● **WHAT THE EXERCISE ASKS**
Retype, word for word, the lines from the first line of the entries through the line that holds "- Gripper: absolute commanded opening"; leave out the pictures.

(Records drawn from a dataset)
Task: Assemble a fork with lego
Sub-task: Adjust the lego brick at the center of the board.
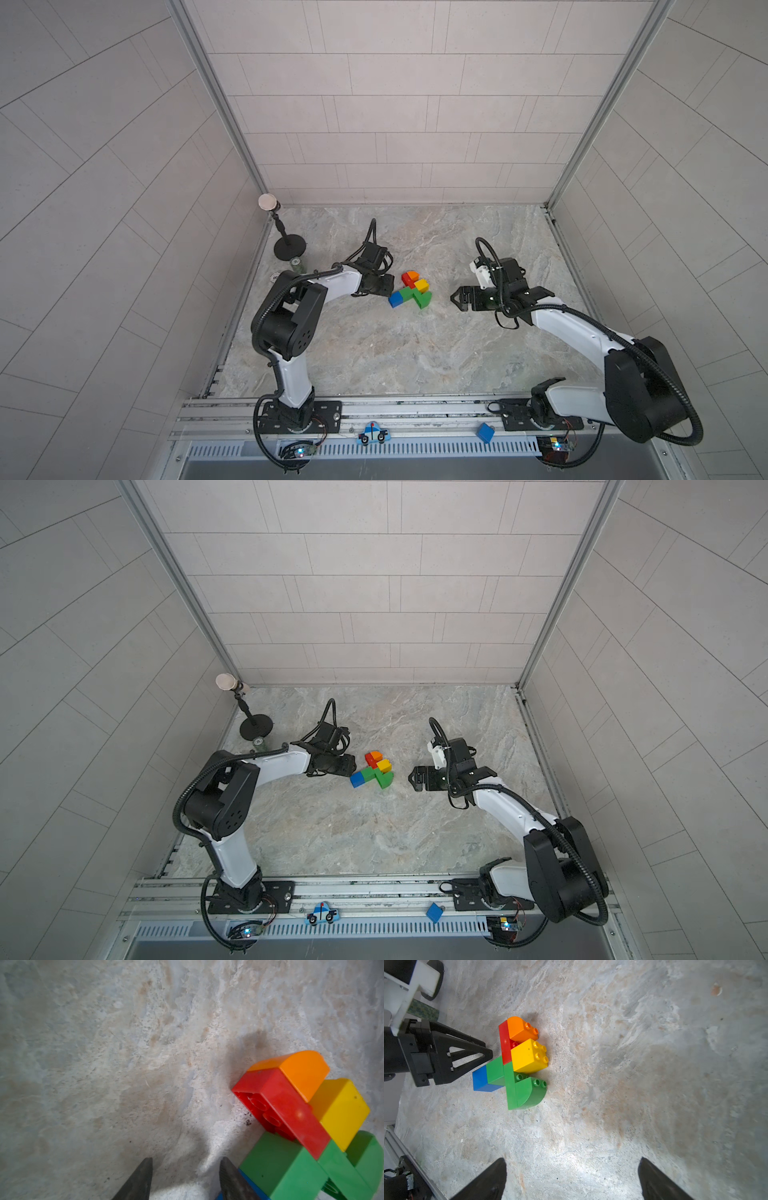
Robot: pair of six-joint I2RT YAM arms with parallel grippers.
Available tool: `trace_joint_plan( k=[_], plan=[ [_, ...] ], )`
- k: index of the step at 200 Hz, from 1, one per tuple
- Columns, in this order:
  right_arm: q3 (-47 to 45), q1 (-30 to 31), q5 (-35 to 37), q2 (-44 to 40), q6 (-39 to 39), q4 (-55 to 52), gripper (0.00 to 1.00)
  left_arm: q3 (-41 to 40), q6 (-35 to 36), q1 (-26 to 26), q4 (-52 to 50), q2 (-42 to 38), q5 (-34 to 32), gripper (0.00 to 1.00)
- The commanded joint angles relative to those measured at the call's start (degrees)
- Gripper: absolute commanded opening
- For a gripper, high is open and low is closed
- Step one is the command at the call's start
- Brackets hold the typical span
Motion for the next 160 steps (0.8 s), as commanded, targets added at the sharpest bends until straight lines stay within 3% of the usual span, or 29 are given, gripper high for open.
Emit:
trace_joint_plan(
  k=[1,73,160],
  plan=[
    [0.02,-0.02,2.14,-1.78,-1.84,-3.25,0.99,-3.40,-0.21,-1.76,-1.34,-2.50,0.07,0.56],
    [-0.79,-0.12,3.61,-3.95,-2.31,-4.78,1.00,-13.64,-8.76,-7.76,4.16,-9.88,-5.66,0.63],
    [-2.37,-0.27,4.99,-6.53,-2.11,-5.14,1.00,-14.05,-12.92,-13.19,7.23,-9.07,-8.23,0.77]
  ],
)
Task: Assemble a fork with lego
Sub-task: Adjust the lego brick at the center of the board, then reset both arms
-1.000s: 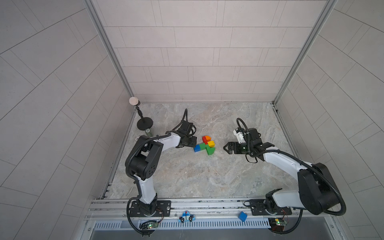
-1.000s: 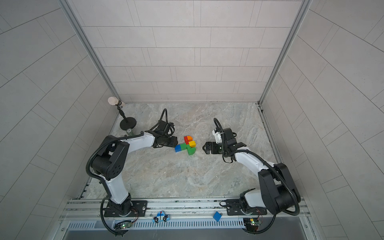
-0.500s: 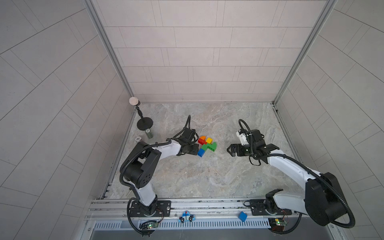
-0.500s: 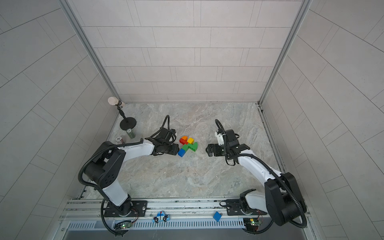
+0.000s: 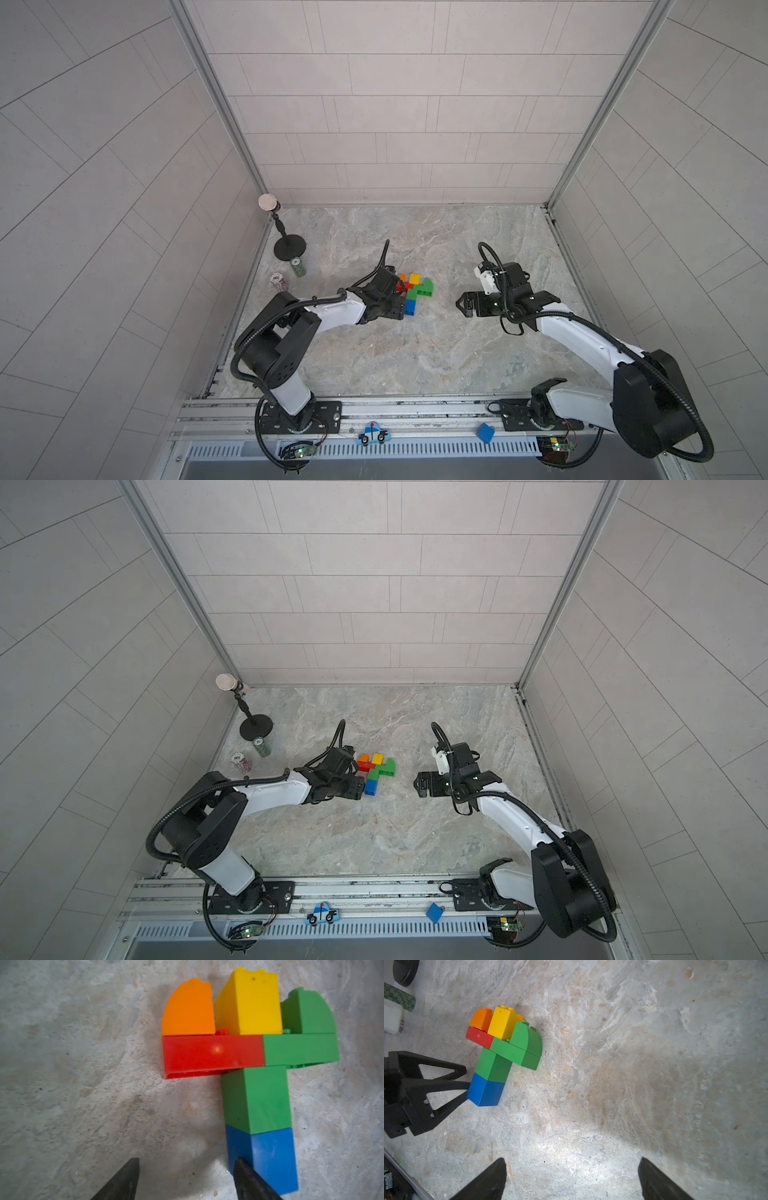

● **TASK SOLUTION**
Task: Assemble a fork with lego
Sub-task: Adjust the lego brick at the center of the board.
Robot: pair of six-joint I2RT YAM arms with parallel grippers.
Available tool: `trace_joint_plan( k=[_], plan=[ [_, ...] ], )`
- k: index of the step at 200 Hz, from 1, one per tuple
- Columns, in this order:
  right_arm: q3 (-47 to 45), q1 (-30 to 31), q5 (-35 to 37), q2 (-44 to 40), q6 (-39 to 39), q4 (-55 to 52), gripper (0.00 to 1.00)
  left_arm: q3 (-41 to 40), q6 (-35 to 36), q1 (-26 to 26), q4 (-52 to 50), q2 (-42 to 38), q5 (-34 to 32), gripper (0.00 to 1.00)
- The commanded joint angles relative to those measured at the call's start (degrees)
- Gripper: absolute commanded opening

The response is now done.